Fail to plan, then you plan to fail. Simply because “no plan survives first contact” you’re not excused from having a plan. And a plan created in a vacuum is as worthless as no plan.
Incorporate your people in the planning process and decision making. Being a leader doesn’t mean shutting them out, it simply means at some point you must and will put your foot down and say, “ok, here’s what we’re doing.”
Anything that can happen, will. THAT is what Murphy’s Law really says. So we have to be prepared for the most likely things that can happen. The things that go our way are the main plan, things that don’t go our way are covered in contingency plans. The more complex your plan is, the more contingencies will be likely because of multiple points of failure. Keep it simple to limit what can happen to cause your plan to go awry and ensure it’s easy to brief and understand.
But things happen. You must be able to think on your feet, seeing issues before their consequences fully manifest and mitigate or eradicate them. You need to encourage your people to do the same: Initiative Based Tactics. If you allow yourself to get bogged down with thought and decision, you will lose the momentum. Lose too much and the enemy will take it, and now you’re losing the fight.
Think fast, act fast, act violently.
Rule 29: Never ask anyone in your charge to do something you have not or would not do yourself.
Simply put, don’t pawn your work off on others. Don’t use rank, title, or authority as power to make those appointed under you perform the jobs you don’t want. Yes, sometimes as leaders we have to task our people with undesirable work. And we’ve either suffered through it ourselves or we’re in it with them taking the brunt, or both.
Just because someone wants a work detail doesn’t mean your people need to do it. I’ve found that many jobs can be handled by myself and I can set the team to go rehearse, take care of important administrative issues, or rest.
As a leader it’s your job to be a shield against the tide of BS that always rolling down hill. At the same time though, we cannot shelter them fully. Everyone has to pull their weight and when it’s time to roll up your sleeves and get dirty, bring your folks along to LEARN. Work together, play together, thrive together.
Rule 30: When all else fails, gain fire superiority, move towards the sounds of enemy guns, and destroy everything in your path.
This is a culmination of many of the rules, for when you have failed at many others.
You can give up, surrender, lay down and die. Or you can get off your ass and make shit happen.
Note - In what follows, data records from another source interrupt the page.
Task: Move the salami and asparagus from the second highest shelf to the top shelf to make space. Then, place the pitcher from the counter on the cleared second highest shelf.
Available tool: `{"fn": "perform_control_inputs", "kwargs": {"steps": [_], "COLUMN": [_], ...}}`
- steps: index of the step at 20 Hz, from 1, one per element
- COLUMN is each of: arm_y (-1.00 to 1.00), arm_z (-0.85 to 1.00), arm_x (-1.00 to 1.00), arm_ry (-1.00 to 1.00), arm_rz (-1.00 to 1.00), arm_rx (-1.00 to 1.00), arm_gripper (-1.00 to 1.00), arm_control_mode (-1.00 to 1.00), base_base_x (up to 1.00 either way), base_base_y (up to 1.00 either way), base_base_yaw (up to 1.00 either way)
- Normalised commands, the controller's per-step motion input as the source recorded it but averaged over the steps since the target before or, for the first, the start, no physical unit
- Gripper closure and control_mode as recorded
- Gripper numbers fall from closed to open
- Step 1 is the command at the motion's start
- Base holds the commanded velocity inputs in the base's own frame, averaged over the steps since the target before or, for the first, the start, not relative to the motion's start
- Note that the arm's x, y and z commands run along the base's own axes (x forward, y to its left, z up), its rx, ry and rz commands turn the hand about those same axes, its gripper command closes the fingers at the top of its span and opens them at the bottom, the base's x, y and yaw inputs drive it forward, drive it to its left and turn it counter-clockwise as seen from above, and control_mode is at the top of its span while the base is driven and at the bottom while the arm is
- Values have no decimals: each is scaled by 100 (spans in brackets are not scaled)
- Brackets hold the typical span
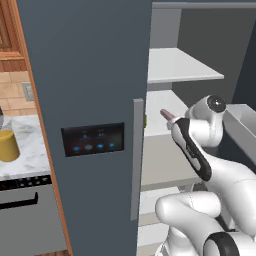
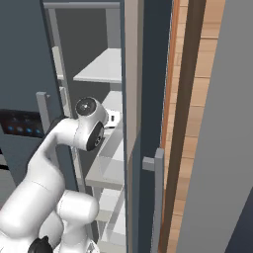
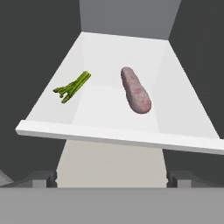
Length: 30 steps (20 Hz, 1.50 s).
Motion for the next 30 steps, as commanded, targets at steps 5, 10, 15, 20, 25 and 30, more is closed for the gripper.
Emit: {"fn": "perform_control_inputs", "kwargs": {"steps": [5, 10, 15, 20, 25, 30], "arm_y": [-9, 0, -2, -2, -2, -7], "arm_z": [-3, -12, -22, -26, -26, -18], "arm_x": [45, 46, 42, 42, 45, 44], "arm_ry": [0, 0, 0, 0, 0, 0], "arm_rz": [0, 0, 0, 0, -1, -2], "arm_rx": [0, 0, 0, -1, -2, -1], "arm_gripper": [-100, -100, -100, -100, -100, -100], "arm_control_mode": [-100, -100, -100, -100, -100, -100], "base_base_x": [0, 0, 0, 0, 0, 0], "base_base_y": [0, 0, 0, 0, 0, 0], "base_base_yaw": [0, 0, 0, 0, 0, 0]}}
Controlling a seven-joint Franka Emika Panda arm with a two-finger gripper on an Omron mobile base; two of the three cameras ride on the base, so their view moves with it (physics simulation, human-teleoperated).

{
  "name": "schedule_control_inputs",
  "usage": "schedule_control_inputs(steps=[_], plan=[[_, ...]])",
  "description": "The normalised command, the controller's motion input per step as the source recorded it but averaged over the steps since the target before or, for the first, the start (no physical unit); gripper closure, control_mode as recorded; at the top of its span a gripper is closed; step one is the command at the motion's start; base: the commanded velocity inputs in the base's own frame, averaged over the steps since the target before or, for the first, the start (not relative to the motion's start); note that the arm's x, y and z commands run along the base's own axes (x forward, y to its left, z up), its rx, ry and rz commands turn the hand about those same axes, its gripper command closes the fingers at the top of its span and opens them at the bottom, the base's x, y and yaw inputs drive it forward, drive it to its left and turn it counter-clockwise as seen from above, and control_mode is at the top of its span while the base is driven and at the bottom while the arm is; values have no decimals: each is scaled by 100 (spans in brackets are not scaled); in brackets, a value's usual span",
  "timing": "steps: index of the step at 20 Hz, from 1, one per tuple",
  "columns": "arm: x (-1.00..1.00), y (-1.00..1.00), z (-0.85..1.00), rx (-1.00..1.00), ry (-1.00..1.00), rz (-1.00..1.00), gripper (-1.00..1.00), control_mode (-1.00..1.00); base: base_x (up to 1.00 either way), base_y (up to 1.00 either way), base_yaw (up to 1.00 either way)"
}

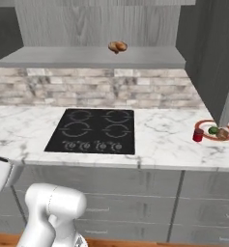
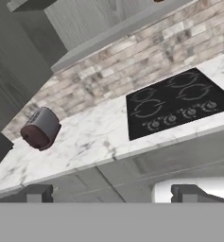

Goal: Pick the avocado and bread from the counter and place them on the plate. Then pick the jam from the cabinet and place it next to the plate. Lastly close the cabinet door.

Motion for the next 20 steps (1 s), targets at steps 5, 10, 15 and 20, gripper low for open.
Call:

You can watch a bewildered and apprehensive leader stall action that will only serve to get good people killed, or you can follow commanders intent and destroy the enemy.
Kill your way to the LOA. Leave destruction in your wake. In the profession of arms we are in the business of dealing death, and to convince yourself otherwise is foolish.
This does not excuse you of your conduct. Intelligent and accurate delivery of violence will see you to the next day and beyond. Lack thereof will see you in the dirt or the stockade. But you can still be aggressive and protect your honor.